I am trying to get data from the DNR on the antler sizes/age of the bucks that are checked in. I think people will be surprized at what the average rack size is for an age group. I will post it as soon as I get it.


----------



## Pinefarm (Sep 19, 2000)

Adam, when you get that Euro mount, give me a shout and we'll have that beer and we'll look it over.
In all honesty, without going to MDNR to age it, I'd say it was 1.5 years old. Only because it's an 85% chance of that being the case. We've had 30lb swings in some of our 2.5 year old bucks and we've had 20lb swings in our yearlings. One thing that's been almost universal is that our 2.5's always have an outside spread of at least 15" and our 1.5's never have an outside spread reaching 15". And we're only 3 miles apart as the crow flies. So, can you measure the outside spread? If it's 12-14", I'd be 99% sure it's a 1.5.
Don't forget, as our deer numbers drop, each deer now has more food. We probably won't be seeing any of our typical 90lb, 1.5 year old 3" spike bucks again. They've vanished at our place. Expect our 1.5's to get a little bigger bodied and racked from here out. It's also why our spikes have disappeared. They're still yearlings, just no longer as many of those are 3" spikes. Adam, if anything, your "no spike" rule won't protect much. We went to 7pt or better in archery and an "eyeball/nice buck" in gun season. We passed up 7 bucks this gun season. I talked to my neighbor 1 mile to my east and they passed up 5 bucks. To our knowledge, none of these bucks were killed, that we're aware of. 
Also, your immediate area could use some more nutrition and cover. The big rye field across the road is a great start, but you should create a couple 1-2 acre plots on your place. Lime them heavily and get some good year round clover going. I know I said I'd make it over to look at spots, but we just never seemed to hook up. Once steelhead season starts at the store and the snow melts, we need to find you a couple good year round nutrition plot locations at your place. It's close enough to where it helps me too.  
I'm going to be ordering more trees for planting this Spring. I'll PM you for our planting date when we figure it out (plant 10, drink one! :lol: ). But you should order a couple hundred trees and get all your guys to at your place to help planting. Here's the 2005 link to the co-op in Big Rapids and just call them for the 2006 catalog...
http://www.mecostacd.org/catalog.htm


----------



## Ferg (Dec 17, 2002)

poz said:


> I am trying to get data from the DNR on the antler sizes/age of the bucks that are checked in.
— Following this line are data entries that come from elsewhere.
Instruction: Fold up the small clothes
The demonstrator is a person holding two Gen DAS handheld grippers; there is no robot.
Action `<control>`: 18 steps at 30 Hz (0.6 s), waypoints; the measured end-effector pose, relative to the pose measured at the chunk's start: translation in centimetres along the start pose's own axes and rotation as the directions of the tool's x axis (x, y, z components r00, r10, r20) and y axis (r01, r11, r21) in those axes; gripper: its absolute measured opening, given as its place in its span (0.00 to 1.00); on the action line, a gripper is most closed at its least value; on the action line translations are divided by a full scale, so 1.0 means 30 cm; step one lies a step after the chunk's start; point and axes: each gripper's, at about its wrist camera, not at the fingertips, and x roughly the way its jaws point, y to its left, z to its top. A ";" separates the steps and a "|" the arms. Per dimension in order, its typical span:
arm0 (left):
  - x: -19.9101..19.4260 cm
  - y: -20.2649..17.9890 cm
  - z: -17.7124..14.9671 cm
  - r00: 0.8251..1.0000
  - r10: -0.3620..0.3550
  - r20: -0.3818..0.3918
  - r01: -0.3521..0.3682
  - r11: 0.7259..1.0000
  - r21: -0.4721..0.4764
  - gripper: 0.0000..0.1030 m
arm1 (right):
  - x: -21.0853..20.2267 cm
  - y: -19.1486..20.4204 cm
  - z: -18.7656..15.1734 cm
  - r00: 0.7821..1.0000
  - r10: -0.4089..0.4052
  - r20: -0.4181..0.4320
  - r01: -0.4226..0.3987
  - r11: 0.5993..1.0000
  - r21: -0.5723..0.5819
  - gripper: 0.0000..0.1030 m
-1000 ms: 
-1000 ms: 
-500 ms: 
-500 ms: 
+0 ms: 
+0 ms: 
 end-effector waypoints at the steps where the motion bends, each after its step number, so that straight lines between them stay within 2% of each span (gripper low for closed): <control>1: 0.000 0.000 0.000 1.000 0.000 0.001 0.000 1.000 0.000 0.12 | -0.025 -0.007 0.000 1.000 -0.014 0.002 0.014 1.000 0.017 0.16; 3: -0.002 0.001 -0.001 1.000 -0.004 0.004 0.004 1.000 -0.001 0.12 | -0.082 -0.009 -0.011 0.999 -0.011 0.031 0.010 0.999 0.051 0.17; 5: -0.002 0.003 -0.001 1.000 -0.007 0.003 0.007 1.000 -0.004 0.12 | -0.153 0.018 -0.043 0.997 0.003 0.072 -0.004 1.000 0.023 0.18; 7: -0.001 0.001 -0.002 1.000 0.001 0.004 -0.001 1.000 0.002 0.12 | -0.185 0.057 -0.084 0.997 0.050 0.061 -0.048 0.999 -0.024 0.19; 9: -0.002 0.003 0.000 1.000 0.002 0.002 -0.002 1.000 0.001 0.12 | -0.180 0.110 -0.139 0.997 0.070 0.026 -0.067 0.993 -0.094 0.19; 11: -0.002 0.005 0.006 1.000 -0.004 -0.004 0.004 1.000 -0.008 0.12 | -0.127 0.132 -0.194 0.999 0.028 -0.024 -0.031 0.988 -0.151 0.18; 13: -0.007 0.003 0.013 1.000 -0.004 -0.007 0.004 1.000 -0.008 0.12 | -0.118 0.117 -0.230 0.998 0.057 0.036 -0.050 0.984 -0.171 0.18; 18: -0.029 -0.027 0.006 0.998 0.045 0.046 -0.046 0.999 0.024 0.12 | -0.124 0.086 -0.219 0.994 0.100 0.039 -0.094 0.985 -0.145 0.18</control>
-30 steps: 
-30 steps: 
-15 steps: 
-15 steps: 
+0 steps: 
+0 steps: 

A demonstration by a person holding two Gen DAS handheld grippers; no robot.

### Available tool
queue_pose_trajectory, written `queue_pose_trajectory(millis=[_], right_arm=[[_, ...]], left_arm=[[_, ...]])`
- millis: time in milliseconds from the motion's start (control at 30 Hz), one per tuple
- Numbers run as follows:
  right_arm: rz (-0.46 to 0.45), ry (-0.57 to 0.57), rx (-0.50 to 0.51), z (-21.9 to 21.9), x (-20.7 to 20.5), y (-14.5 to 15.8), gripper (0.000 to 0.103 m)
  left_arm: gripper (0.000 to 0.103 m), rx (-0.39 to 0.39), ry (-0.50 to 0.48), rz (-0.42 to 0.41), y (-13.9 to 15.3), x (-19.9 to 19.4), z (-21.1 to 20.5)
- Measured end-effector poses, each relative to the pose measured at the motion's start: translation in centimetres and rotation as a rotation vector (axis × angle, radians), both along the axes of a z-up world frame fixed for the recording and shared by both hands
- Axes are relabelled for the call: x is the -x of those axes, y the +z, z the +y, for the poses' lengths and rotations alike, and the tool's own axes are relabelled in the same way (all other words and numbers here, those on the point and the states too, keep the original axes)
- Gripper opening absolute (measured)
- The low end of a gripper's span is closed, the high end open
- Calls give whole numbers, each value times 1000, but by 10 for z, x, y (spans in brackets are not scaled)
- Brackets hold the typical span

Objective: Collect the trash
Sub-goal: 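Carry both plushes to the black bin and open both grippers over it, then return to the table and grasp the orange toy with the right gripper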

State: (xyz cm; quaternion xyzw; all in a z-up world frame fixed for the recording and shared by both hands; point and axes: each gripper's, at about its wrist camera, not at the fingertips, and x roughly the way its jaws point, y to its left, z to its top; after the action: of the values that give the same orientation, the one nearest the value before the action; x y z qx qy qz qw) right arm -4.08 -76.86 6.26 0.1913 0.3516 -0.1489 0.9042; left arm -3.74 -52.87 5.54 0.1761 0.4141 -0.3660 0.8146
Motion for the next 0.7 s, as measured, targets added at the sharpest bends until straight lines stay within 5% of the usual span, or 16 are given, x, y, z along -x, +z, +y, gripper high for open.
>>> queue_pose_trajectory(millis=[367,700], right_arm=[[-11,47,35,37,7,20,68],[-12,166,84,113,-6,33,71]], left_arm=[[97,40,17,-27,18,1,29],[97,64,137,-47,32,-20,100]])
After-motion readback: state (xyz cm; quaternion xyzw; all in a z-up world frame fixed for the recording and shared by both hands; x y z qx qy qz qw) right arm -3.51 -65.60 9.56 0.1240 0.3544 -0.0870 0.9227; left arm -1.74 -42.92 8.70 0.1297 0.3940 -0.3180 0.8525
I think people will be surprized at what the average rack size is for an age group. I will post it as soon as I get it.



Here it is:

http://www.michigan-sportsman.com/forum/showthread.php?t=117215


ferg....


----------



## Adam Waszak (Apr 12, 2004)

Well Bob I guess by the antler width this guy was a 1.5 yr old. I must be used to those 90 lb spikes you referred to which we only saw one of. I passed on 6 bucks during bow season one unitentionally :lol: bugger was just in the thick of stuff. I saw 3 8 pointers this year and no spikes at all personally. We said no spike because that is all we were seeing over the past 8 years or so. The deer camp fellas are gettin togather in Jan or Feb and bringing chainsaws with em so we can try to create something a little more appealing for them. The foodplot thing is in the future we know it but for now we have a lot of cutting to do and I mean a lot. we are looking at cutting a few acres in one area alone and then going to many other pople areas and clearing those older trees outta there this winter as well. we will be very busy with it. What kind of trees do I plant Bob? I am cuttin trees not plantin em :lol: no really what variety shoud I look for to plant and where do I plant em?

Adam


----------



## OutdoorsAllYear (Nov 22, 2005)

"There are many documented cases where hunters have collected sheds of bucks that have showed they reached their peak at 3.5 yrs old and when the buck was shot at 5.5 years old the antlers were smaller." They found a shed and they knew it belonged to a deer they shot 2 years later? I don't buy it. Unless they did a DNA test how would you know what deer it belonged to? Most healthy bucks under natural conditions peak out at alot older than 3.5. At some point they will go down hill, but I never heard anybody in MI complaining about having too many old deer in their area, that would be a nice problem.  True, most bucks won't become a booner if allowed to mature, but also most booner's, P&Y and CBM entries are not 1.5-2.5 yo deer. A 2.5 yr old deer is still a young deer and 3.5 is still relatively young IMO. It may have remained a six point mainframe it's entire life or It may have become a slightly bigger buck with more points or a huge trophy. If you "Ground Age Check" a deer it's a little late to do anything about it. Lake County may have some poor land, but shooting young bucks isn't going to help if Adam's goal is to get larger bucks in his area. Maybe you shouldn't be shooting any deer in your area or only a doe with your bow since noe antlerless tags are available, Kind of a hard pill to swallow.


----------



## Pinefarm (Sep 19, 2000)

Sports Afield has a good link on aging...
http://www.findarticles.com/p/articles/mi_qa3775/is_200310/ai_n9323455#continue

Yearlings

A yearling buck (one and a half years old) is typically the easiest stage to identify. No trophy hunter would consider shooting such a deer. Yearling deer are the future. They have developed only 10 percent of the potential antlers they are capable of growing. Their bodies are thin and small; so are their antlers. In most areas a yearling will have between two and six points-short ones-and a spread that is less than ten inches wide. Occasionally some yearlings with top genetics will have eight- or even ten-point racks. But the antlers will always be thin and small.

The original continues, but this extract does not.